§ **Assignment**
Among the entries below, extract exactly the lines that run from the one with "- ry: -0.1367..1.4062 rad" through the one with "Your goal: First", both ends included.

[Stored records]
⁂

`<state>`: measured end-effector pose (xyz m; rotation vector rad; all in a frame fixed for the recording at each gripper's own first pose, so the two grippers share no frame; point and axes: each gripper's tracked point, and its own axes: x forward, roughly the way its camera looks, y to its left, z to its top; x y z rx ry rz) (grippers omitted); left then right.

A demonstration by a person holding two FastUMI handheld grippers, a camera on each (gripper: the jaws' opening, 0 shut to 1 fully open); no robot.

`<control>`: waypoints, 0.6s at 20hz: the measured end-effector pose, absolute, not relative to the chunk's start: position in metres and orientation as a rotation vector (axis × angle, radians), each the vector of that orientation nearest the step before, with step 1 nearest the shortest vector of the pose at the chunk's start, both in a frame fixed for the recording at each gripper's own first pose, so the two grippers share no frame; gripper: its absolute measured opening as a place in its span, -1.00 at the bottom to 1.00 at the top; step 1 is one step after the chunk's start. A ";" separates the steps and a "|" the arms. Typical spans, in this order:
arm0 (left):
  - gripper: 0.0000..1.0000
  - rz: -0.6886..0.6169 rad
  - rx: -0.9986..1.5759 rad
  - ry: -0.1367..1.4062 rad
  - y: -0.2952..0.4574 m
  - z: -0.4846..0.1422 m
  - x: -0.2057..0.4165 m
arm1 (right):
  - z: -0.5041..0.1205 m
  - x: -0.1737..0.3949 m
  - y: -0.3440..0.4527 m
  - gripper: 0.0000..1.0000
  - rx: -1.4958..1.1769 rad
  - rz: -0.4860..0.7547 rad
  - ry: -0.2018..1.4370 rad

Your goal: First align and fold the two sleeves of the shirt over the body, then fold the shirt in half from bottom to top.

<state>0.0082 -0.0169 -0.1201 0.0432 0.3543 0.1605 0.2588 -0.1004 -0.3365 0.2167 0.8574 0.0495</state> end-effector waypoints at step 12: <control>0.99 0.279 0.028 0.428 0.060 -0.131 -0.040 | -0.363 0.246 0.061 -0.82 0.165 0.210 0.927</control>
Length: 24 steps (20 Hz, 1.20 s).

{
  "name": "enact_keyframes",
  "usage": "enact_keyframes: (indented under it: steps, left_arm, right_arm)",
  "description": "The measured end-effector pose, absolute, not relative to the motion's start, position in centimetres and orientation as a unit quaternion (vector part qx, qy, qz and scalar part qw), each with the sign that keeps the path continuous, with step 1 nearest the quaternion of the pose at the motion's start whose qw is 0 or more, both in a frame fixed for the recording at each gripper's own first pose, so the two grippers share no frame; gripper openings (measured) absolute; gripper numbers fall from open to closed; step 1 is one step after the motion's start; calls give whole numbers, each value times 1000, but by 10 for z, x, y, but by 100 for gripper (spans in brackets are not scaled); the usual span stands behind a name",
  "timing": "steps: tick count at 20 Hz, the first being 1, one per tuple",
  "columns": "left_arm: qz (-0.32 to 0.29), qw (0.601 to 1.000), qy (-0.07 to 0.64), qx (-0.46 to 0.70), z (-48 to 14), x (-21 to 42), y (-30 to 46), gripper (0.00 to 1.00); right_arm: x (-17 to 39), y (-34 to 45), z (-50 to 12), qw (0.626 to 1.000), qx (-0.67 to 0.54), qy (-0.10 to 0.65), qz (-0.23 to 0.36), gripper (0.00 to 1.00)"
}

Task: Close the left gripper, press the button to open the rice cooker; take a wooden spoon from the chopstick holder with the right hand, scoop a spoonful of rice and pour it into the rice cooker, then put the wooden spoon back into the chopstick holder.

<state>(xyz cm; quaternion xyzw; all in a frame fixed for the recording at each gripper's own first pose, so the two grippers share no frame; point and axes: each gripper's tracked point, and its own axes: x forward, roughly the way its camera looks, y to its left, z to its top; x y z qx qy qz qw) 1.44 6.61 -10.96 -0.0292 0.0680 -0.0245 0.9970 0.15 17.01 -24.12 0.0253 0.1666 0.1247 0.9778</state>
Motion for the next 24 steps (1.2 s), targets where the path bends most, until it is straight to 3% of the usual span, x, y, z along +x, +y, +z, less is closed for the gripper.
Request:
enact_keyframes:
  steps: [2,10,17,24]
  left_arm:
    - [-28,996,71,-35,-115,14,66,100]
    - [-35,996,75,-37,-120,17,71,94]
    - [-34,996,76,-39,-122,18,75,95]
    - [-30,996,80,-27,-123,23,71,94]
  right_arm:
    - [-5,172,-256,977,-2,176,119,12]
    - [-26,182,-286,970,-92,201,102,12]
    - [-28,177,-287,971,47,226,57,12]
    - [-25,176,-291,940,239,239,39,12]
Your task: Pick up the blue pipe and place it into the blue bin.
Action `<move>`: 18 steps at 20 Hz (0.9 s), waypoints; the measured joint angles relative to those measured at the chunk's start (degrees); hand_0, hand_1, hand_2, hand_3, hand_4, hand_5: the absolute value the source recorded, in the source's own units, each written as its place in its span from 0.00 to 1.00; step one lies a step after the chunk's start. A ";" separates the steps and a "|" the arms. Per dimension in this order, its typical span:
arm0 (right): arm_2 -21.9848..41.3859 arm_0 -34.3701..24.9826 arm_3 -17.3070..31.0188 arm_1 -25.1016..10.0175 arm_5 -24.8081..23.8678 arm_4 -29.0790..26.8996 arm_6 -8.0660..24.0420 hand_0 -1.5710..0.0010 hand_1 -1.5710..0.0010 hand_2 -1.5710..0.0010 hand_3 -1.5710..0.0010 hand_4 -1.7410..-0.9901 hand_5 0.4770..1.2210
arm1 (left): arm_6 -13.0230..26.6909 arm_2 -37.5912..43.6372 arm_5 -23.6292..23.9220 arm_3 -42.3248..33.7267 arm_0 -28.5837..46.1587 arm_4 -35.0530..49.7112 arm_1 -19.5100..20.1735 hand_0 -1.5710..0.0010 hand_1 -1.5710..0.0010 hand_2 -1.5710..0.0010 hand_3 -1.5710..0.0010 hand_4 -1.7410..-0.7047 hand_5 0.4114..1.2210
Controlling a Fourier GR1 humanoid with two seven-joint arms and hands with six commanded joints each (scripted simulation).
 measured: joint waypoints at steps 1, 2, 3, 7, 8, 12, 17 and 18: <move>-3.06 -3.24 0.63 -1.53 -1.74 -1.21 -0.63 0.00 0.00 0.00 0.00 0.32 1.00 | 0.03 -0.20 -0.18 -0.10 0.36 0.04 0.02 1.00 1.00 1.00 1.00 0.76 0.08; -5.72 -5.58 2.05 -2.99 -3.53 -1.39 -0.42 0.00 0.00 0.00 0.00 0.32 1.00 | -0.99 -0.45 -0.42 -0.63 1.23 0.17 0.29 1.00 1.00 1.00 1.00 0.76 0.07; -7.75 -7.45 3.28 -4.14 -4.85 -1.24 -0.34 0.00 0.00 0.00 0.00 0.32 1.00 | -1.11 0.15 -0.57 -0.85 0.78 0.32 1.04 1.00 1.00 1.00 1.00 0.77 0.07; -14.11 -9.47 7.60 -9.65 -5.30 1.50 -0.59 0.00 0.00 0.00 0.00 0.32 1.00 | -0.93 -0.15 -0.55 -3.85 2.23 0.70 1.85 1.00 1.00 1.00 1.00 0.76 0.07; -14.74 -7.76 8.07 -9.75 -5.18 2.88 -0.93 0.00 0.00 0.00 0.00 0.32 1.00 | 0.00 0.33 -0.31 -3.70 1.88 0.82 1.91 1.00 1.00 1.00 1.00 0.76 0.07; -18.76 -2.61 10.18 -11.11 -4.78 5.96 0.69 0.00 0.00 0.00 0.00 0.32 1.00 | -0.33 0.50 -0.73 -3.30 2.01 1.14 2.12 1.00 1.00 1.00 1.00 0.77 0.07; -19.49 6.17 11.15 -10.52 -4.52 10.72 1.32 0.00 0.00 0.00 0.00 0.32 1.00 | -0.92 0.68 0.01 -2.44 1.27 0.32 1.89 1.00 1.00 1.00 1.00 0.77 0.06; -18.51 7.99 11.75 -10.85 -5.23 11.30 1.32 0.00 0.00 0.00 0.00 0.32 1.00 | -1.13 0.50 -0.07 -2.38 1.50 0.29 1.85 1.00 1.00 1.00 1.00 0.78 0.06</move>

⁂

§ **Reply to the exercise**
  - ry: -0.1367..1.4062 rad
  - y: -0.2952..0.4574 m
  - z: -0.4846..0.1422 m
  - x: -0.2057..0.4165 m
arm1 (right):
  - z: -0.5041..0.1205 m
  - x: -0.1737..0.3949 m
  - y: -0.3440..0.4527 m
  - gripper: 0.0000..1.0000
  - rx: -1.4958..1.1769 rad
  - rz: -0.4860..0.7547 rad
  - ry: -0.2018..1.4370 rad

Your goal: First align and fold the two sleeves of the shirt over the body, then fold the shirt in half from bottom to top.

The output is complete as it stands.